As an example, I will give a short program code, for the ISR, I wrote pseudocode:

 xSemaphoreHandle xButtonSemaphore; void vButtonHandlerTask( void *pvParameteres ) { for( ;; ) { xSemaphoreTake( xButtonSemaphore, portMAX_DELAY ); //       . } } void main() { //   vInitSystem(); vSemaphoreCreateBinary( xButtonSemaphore ); if( xButtonSemaphore != NULL ) { //  .      ,     ! xTaskCreate( &vButtonHandlerTask, (signed char *)"GreenBlink", configMINIMAL_STACK_SIZE, NULL, 1, NULL ); //  , ..   . vTaskStartScheduler(); } //      ,      ,     .       . for( ;; ) { } } ISR_FUNCTION processButton() { portBASE_TYPE xTaskWoken; if( buttonOnPressed ) { xSemaphoreGiveFromISR( xButtonSemaphore, &xTaskWoken ); if( xTaskWoken == pdTRUE) { taskYIELD(); } } } 

Counting semaphores.

Consider a typical situation that exists when using semaphores:
1. An event has occurred that caused an interrupt.
2. The ISR "gives" the semaphore, i.e. unlocks the waiting semaphore task.
3. Waiting task “takes” semaphore.
4. After the execution of the necessary code, the task again goes into a locked state, waiting for new events.
This algorithm works fine, but not at high frequencies. At high frequencies it is necessary to use countable semaphores, which, as a rule, are used in 2 cases:

• Also for synchronization with events, but at high frequencies.
• Resource management. In this case, the number of semaphores indicates the amount of available resources.
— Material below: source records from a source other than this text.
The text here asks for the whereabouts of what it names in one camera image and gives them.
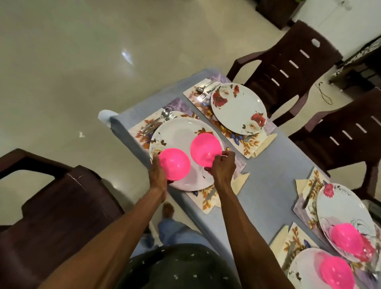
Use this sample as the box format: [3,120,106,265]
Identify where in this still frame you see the person's right forearm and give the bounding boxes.
[213,188,295,289]

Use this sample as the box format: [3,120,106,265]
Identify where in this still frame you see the person's blue jeans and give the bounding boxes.
[131,219,215,257]

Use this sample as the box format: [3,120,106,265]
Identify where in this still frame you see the dark brown plastic chair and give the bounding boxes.
[288,88,381,206]
[0,148,125,289]
[227,20,343,127]

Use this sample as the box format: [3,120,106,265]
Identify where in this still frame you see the floral placemat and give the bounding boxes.
[283,223,381,289]
[293,167,381,242]
[129,98,247,215]
[183,73,277,159]

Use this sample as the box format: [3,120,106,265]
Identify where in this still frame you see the person's left hand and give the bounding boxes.
[148,155,180,195]

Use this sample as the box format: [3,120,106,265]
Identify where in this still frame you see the blue tablecloth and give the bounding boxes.
[110,69,381,289]

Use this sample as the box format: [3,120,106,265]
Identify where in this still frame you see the white table leg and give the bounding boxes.
[98,110,119,128]

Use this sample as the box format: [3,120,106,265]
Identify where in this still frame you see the person's right hand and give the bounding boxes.
[204,150,237,193]

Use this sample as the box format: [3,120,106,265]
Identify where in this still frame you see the person's foot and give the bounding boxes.
[162,202,175,221]

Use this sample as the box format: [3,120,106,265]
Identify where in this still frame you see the white plate with brown flowers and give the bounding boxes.
[149,117,225,192]

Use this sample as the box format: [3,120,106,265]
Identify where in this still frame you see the white plate with red roses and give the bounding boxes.
[211,83,268,136]

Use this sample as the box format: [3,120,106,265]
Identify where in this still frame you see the person's dark dotted shirt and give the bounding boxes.
[114,244,241,289]

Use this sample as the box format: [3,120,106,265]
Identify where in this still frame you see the person's left forearm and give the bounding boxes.
[39,186,167,289]

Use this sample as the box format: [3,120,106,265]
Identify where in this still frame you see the pink plastic bowl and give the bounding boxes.
[319,253,356,289]
[159,148,191,181]
[330,223,366,258]
[190,133,224,168]

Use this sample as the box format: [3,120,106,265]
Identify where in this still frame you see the black cable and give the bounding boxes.
[316,82,333,105]

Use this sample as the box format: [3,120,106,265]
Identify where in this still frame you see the metal fork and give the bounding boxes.
[198,84,221,100]
[143,113,177,136]

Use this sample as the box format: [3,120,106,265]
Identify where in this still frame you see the white floral plate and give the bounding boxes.
[287,248,369,289]

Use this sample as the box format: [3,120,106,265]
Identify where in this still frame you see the dark wooden cabinet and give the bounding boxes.
[255,0,307,30]

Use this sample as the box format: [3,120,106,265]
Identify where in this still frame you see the beige folded napkin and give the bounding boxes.
[251,133,278,158]
[295,179,309,197]
[214,173,250,208]
[269,225,290,257]

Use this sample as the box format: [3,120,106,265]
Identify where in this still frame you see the white plate with pink flower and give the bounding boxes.
[316,183,378,264]

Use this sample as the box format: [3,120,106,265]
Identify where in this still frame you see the furniture with patterned cloth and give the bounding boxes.
[329,36,381,91]
As mentioned above, the xSemaphoreHandle data type is used to store all types of semaphores, and since it must be created before using a semaphore, it is necessary to use a special function to create counting semaphores:

 xSemaphoreHandle xSemaphoreCreateCounting( unsigned portBASE_TYPE uxMaxCount, unsigned portBASE_TYPE uxInitialCount ); 

uxMaxCount - the maximum number of semaphores that a counter can store. By analogy with the queue - is the length of the queue.
uxInitialCount - the value of the counter after creating the semaphore.
return is not NULL - the function returns a non-NULL value if the semaphore was created.
Otherwise, functions similar to the previous ones are used to work with counting semaphores.